The Synod of Rome (964) was a synod held in St. Peter’s Basilica from 26 to 28 February 964, for the purpose of condemning the Synod of Rome (963) and to depose Pope Leo VIII.

==Background==
After Pope John XII had been deposed in 963 by the Holy Roman Emperor, Otto I in the Synod of Rome, Pope Leo VIII had been elected as his successor. However, once Otto had left Rome, the Roman nobility rebelled and drove out Leo who sought sanctuary with the emperor. John XII quickly returned and convened a synod for the purpose of ruling Leo’s election as uncanonical.

==Acts of the synod==
The council met on 26 February 964, and it proceeded to hold three sessions. Present were John XII, sixteen Italian bishops (eleven of whom had been present at the synod of 963 which had deposed John), twelve cardinal-priests (most of whom had also been present, including the future Pope Benedict V), as well as a large number of the lower clergy present in Rome at the time.

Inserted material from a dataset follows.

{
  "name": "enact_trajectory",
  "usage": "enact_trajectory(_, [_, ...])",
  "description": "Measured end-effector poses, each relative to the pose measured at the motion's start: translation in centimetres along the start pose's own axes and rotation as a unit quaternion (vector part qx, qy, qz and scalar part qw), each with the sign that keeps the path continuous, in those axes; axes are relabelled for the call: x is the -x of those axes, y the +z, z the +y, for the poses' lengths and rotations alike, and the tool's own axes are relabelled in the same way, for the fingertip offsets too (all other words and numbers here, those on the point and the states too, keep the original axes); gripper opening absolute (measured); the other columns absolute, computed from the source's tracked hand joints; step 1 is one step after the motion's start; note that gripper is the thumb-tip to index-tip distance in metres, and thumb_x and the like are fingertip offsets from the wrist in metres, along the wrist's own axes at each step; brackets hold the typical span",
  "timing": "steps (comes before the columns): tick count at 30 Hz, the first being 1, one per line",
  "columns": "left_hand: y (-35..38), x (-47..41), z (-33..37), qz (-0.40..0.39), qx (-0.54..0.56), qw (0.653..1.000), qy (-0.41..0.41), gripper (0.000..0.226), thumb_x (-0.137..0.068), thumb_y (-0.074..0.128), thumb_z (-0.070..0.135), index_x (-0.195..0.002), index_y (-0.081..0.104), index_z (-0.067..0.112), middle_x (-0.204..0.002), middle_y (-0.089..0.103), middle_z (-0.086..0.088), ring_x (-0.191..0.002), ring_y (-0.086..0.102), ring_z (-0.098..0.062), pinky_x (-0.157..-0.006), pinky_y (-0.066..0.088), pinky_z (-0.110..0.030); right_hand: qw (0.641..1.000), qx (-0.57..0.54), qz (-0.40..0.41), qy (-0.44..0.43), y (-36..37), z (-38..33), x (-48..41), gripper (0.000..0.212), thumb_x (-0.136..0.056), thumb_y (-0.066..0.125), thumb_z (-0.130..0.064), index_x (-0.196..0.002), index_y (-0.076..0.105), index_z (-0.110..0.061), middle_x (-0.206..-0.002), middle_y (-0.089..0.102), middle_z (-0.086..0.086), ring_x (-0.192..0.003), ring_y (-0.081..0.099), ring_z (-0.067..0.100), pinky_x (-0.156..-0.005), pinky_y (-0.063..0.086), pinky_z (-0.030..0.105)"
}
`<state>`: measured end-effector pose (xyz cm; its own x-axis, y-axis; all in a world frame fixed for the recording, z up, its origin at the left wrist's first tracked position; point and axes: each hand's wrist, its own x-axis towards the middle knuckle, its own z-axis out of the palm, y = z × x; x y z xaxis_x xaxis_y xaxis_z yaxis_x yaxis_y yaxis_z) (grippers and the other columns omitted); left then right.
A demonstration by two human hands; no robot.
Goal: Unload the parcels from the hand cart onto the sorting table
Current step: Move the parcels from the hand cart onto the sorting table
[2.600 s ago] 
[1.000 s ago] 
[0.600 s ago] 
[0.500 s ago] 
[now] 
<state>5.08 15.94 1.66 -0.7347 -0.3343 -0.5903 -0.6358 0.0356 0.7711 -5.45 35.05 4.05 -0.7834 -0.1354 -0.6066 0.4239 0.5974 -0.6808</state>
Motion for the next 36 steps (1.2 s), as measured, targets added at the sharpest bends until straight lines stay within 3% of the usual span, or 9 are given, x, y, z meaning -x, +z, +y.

John opened the first session, addressing the council in the following terms:
”You know, dearly beloved brethren, that by the power of the emperor I was expelled from my see for two months. I ask you then if, according to the canons, that can be called a synod which was held in my absence in my church on December 4 by the Emperor Otto and his archbishops and bishops?”

When the synod declared that the previous synod was not carried out in accordance with canon law, the previous synod was condemned. Next, the actions of Sico, Bishop of Ostia, in rapidly ordaining and consecrating Leo VIII, were condemned, and he was asked to present himself at the third session for judgement. John then passed a sentence on Leo:
”By the authority of God Almighty, of the Princes of the Apostles, Peter and Paul, of the ecumenical councils and by the judgment of the Holy Spirit pronounced by us, may Leo, one of the employees of our curia, a neophyte, and a man who has broken his troth to us, be deprived of all clerical honours; and if, hereafter, he should again attempt to sit on the apostolic throne, or perform any sacerdotal function, let him be anathematised along with his aiders and abettors, and, except in danger of death, not receive the sacred body of Our Lord Jesus Christ.”

Then those who had been ordained by Leo were introduced before the synod, and were made to sign a paper that their ordinations were invalid. They were then reduced back to the rank they had held prior to Leo’s ordination.

In the second session, the two men who helped at the consecration of Leo, Benedictus, the Bishop of Silva Portus and the Bishop of Albano, both acknowledged their guilt in the uncanonical election of Leo. Then in the final session, as Bishop Sico had not presented himself, he was degraded from the rank of bishop. Finally, in a matter not related to the elevation of Leo, the synod also ruled that laypeople were forbidden to take a place on the sanctuary during the celebration of the Mass.

After the synod, John XII ordered the mutilation of John, the Cardinal-Deacon, who had been one of his chief accusers at the synod which had condemned him, ordering him to lose his nose, tongue and two of his fingers. John also ordered that the Protoscriniar Azzo have his hand amputated, and for Otgar, Bishop of Speyer, to be scourged.

==Aftermath==
On 14 May 964, John XII died, and the Roman nobles elected Pope Benedict V in his place. The emperor Otto besieged Rome and on 23 June 964, he entered the city, accompanied by Leo VIII who convened a council at the Lateran Palace.